__Work instructions__: Lines in which "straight" appears should be pulled from the data below.

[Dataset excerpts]
= = = =
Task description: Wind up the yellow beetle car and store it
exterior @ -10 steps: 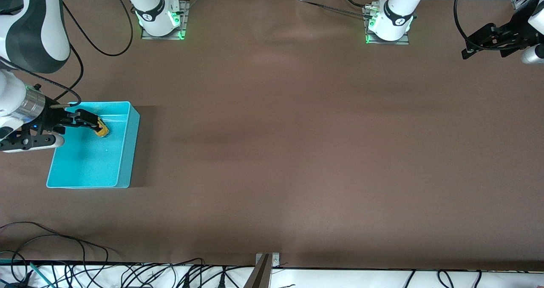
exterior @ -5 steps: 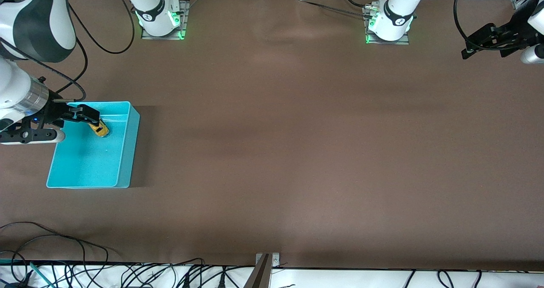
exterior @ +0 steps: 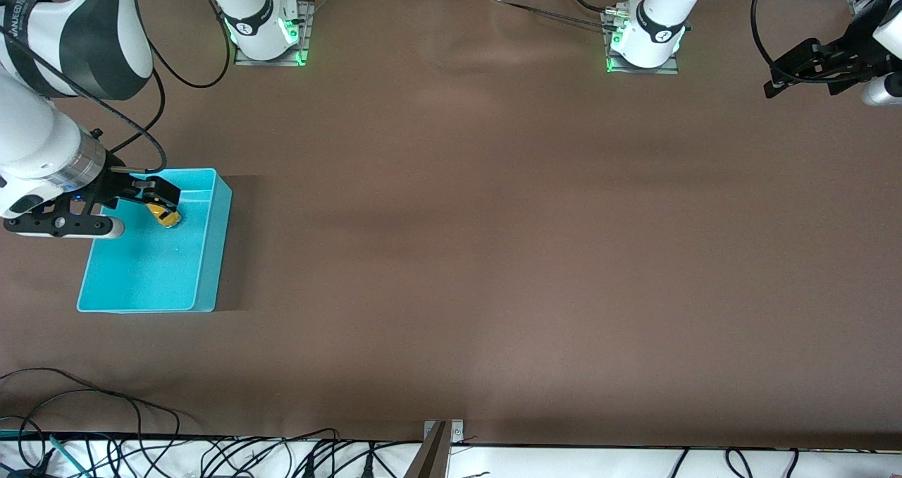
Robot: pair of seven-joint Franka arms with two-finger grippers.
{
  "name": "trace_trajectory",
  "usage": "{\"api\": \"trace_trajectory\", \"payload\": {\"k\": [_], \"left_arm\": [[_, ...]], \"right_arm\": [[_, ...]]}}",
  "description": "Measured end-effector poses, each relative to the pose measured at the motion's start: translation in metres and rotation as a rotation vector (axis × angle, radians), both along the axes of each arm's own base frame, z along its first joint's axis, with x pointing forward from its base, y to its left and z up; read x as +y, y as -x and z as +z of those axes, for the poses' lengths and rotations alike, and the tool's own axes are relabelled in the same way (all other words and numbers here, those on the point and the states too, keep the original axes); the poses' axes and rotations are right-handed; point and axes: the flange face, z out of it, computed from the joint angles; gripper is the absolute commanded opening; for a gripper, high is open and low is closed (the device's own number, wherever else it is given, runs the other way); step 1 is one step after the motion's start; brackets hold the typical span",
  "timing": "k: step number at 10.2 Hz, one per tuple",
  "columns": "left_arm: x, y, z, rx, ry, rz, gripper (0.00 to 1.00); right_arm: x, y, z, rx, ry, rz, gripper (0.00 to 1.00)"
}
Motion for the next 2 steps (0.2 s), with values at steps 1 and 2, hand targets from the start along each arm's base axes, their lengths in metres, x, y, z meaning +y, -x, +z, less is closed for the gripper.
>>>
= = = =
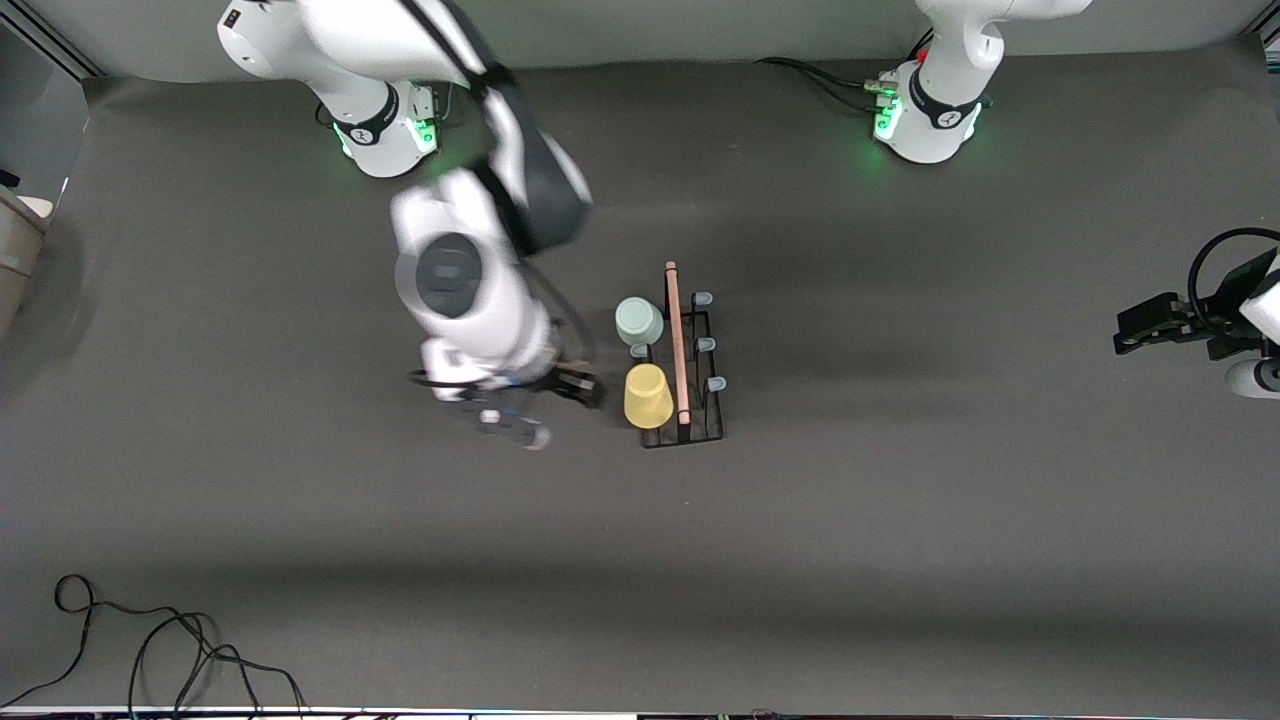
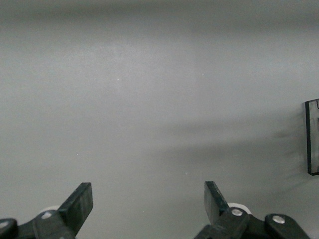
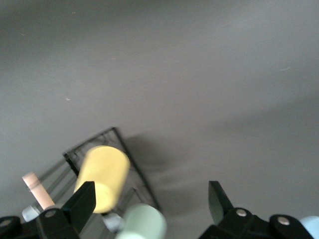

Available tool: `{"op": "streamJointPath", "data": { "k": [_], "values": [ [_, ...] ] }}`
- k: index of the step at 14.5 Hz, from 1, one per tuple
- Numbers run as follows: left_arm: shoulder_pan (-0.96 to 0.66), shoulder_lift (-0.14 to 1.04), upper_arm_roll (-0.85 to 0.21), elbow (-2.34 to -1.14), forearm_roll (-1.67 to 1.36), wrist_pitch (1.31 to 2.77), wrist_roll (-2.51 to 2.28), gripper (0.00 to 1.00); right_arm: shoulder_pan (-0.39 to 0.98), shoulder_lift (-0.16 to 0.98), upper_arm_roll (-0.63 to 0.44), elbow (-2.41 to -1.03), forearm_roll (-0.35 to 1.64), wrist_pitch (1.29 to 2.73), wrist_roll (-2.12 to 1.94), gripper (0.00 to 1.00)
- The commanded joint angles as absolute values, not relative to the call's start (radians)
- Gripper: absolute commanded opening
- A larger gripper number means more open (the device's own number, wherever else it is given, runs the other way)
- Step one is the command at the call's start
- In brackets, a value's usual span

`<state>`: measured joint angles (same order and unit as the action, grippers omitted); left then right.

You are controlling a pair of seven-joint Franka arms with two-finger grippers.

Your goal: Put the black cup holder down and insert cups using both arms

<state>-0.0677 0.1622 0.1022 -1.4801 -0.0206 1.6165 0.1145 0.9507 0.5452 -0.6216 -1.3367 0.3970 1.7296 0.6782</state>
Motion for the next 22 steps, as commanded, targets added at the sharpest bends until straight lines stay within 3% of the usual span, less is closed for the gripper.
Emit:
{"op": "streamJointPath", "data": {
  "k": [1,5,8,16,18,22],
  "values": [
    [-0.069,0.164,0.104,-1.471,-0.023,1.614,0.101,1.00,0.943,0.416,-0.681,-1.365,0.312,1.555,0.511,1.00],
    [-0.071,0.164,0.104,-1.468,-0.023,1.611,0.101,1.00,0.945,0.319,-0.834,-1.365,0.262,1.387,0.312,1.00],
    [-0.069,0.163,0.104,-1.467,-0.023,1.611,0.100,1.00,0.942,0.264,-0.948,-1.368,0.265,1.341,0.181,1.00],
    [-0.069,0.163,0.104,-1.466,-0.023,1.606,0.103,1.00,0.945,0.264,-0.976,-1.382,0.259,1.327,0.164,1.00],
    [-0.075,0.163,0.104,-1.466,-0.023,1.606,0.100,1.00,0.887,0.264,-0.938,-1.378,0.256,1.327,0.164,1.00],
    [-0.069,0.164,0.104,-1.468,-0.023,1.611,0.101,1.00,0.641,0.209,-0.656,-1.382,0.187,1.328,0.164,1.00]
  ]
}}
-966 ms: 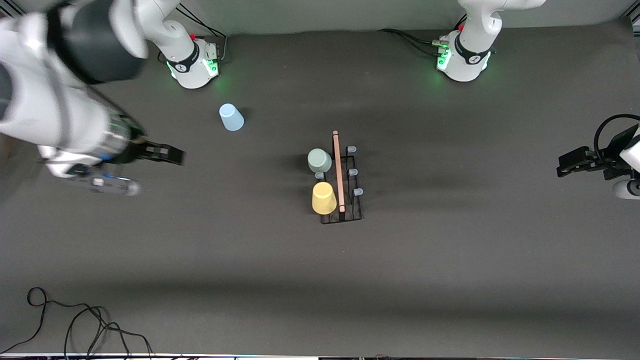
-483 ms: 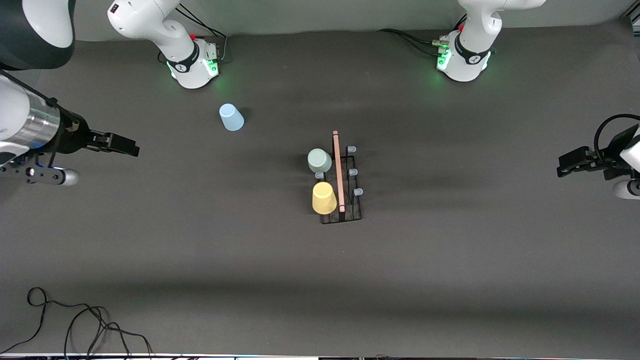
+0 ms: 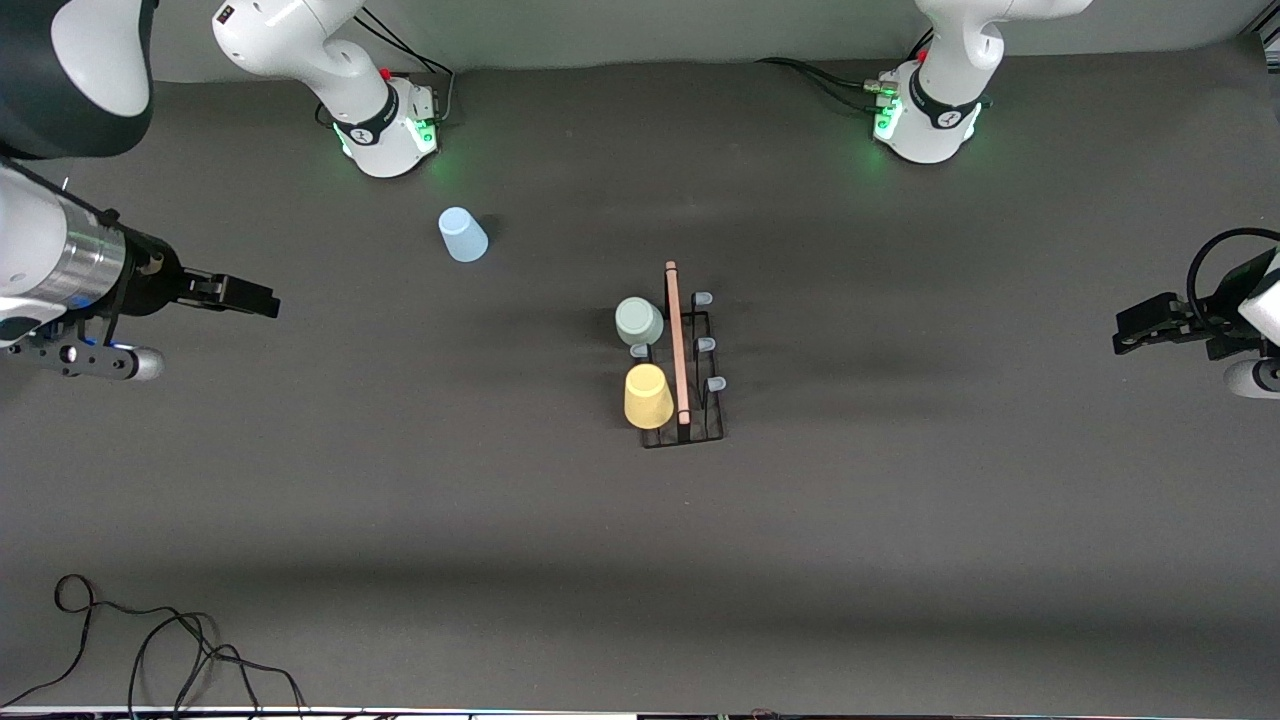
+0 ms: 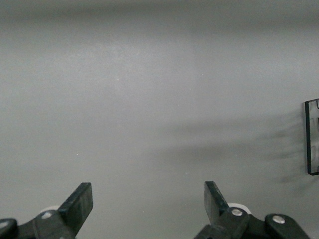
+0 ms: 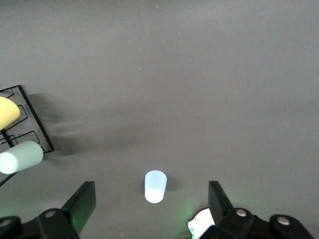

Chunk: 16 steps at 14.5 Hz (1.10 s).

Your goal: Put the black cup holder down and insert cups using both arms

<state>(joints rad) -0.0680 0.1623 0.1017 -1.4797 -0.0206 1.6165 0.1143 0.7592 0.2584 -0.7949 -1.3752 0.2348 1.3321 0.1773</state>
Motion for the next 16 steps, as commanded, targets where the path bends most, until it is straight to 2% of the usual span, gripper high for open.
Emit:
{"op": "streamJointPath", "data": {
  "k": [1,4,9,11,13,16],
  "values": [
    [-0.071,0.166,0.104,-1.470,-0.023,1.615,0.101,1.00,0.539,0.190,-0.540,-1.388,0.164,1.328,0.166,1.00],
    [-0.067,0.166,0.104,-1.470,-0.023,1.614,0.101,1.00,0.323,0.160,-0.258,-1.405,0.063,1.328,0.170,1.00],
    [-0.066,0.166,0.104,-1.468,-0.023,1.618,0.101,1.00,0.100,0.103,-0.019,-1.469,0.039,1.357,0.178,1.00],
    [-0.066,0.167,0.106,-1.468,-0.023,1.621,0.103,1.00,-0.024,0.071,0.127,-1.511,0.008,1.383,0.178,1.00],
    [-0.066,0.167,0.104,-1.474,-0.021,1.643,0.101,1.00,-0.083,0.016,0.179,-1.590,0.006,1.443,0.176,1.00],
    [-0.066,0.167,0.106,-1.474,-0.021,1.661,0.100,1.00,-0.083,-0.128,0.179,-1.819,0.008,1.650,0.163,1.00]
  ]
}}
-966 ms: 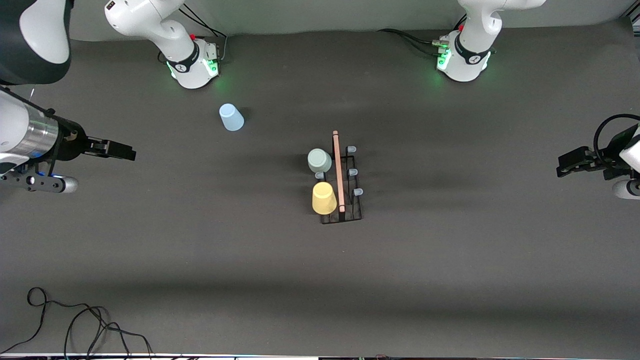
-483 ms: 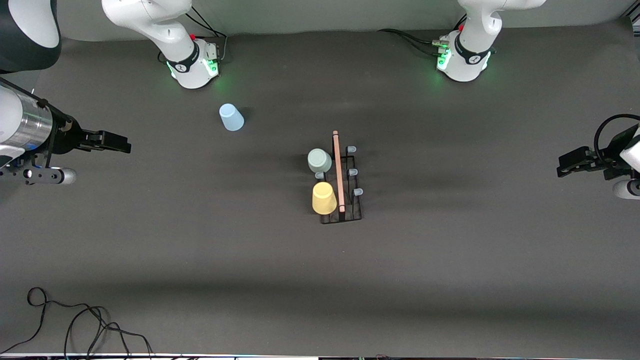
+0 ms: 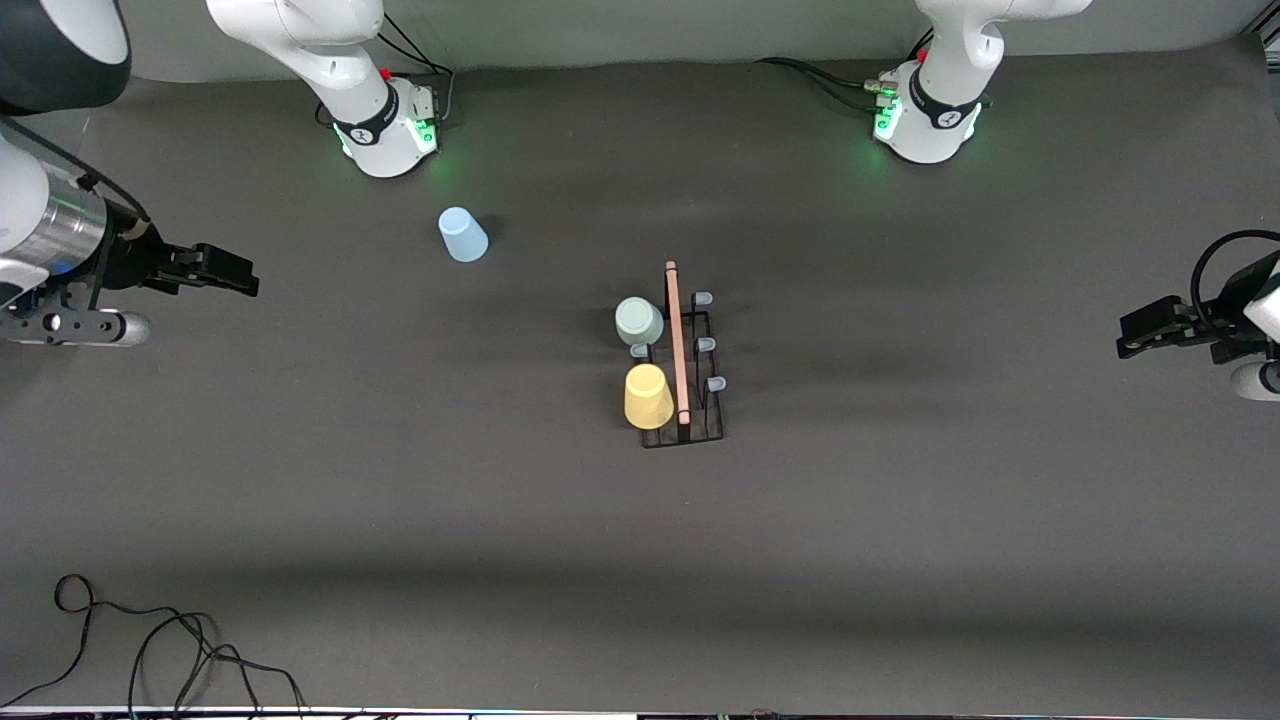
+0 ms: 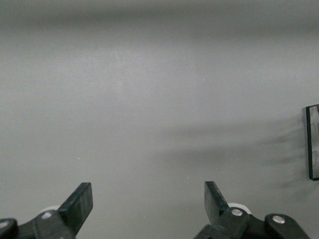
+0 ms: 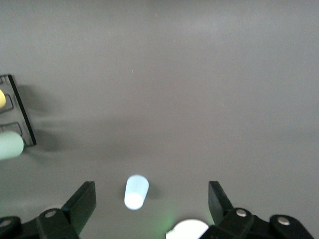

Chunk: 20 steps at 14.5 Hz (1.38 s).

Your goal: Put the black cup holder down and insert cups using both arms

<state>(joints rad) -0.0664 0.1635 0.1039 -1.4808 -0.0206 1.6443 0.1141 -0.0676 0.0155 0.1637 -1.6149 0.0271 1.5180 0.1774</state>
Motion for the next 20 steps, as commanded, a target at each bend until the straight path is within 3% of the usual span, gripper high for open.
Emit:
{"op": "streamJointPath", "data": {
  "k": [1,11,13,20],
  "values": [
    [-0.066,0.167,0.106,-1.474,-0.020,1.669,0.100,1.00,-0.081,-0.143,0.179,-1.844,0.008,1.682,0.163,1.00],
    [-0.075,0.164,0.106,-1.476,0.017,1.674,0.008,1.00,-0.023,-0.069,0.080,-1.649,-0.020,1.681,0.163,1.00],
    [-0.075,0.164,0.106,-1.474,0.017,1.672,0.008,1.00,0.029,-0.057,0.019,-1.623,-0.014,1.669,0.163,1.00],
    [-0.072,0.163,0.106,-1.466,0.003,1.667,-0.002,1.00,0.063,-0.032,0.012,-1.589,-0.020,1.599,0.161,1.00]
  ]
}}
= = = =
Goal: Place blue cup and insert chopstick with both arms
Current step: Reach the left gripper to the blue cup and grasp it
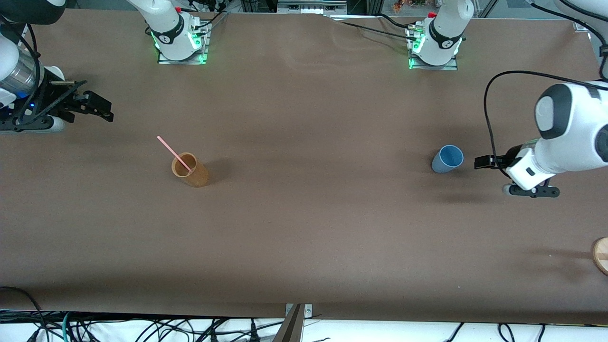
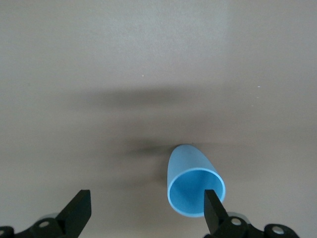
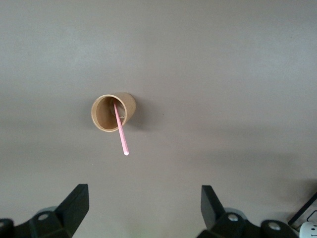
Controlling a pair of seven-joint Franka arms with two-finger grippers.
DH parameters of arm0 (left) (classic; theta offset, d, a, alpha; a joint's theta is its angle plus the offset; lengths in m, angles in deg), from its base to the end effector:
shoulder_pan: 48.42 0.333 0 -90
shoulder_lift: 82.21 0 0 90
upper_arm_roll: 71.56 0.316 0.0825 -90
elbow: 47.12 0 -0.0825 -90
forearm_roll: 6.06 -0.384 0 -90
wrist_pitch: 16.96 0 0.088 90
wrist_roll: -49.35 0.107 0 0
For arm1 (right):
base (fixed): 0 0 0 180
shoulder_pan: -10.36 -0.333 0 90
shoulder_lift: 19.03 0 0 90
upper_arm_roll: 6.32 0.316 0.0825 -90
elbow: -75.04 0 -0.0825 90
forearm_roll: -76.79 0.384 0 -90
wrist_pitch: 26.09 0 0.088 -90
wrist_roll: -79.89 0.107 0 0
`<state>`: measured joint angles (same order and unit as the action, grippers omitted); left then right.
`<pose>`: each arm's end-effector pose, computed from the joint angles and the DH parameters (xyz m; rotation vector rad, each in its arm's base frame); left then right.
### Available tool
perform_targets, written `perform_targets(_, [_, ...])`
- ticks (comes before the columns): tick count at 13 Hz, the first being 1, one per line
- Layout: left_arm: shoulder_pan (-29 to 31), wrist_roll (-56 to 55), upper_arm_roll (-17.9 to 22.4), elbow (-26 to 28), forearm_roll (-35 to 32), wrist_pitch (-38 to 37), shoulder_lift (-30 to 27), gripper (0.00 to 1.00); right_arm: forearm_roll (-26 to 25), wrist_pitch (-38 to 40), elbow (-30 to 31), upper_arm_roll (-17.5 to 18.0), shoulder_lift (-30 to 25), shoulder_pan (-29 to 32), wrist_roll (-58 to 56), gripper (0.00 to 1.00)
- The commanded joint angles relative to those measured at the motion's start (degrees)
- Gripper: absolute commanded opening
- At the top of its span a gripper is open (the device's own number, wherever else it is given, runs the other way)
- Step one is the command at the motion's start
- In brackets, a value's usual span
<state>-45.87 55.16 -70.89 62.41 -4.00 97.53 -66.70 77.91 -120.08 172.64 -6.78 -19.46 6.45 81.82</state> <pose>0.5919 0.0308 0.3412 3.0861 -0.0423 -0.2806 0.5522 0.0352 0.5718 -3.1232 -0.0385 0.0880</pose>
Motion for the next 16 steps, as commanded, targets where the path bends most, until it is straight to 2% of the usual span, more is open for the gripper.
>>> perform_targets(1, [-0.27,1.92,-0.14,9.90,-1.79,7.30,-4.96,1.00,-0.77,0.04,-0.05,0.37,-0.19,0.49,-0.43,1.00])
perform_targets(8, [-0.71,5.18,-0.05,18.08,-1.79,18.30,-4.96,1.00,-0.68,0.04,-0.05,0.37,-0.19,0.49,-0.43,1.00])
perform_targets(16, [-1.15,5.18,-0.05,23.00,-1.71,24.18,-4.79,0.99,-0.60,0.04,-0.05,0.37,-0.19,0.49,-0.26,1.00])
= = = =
__Finished task__:
Motion for the next 22 steps, as commanded, targets added at the sharpest bends until straight lines stay within 3% of the usual span, less is closed for the gripper.
Motion for the next 16 steps, as commanded, targets where the path bends most, until it is straight to 2% of the usual span, gripper high for open.
Motion for the next 20 steps, as commanded, a target at each bend until the straight path is within 3% of the usual span, gripper high for open.
Motion for the next 16 steps, as commanded, targets where the path bends most, until it is straight to 2% of the usual span, more is open for the gripper.

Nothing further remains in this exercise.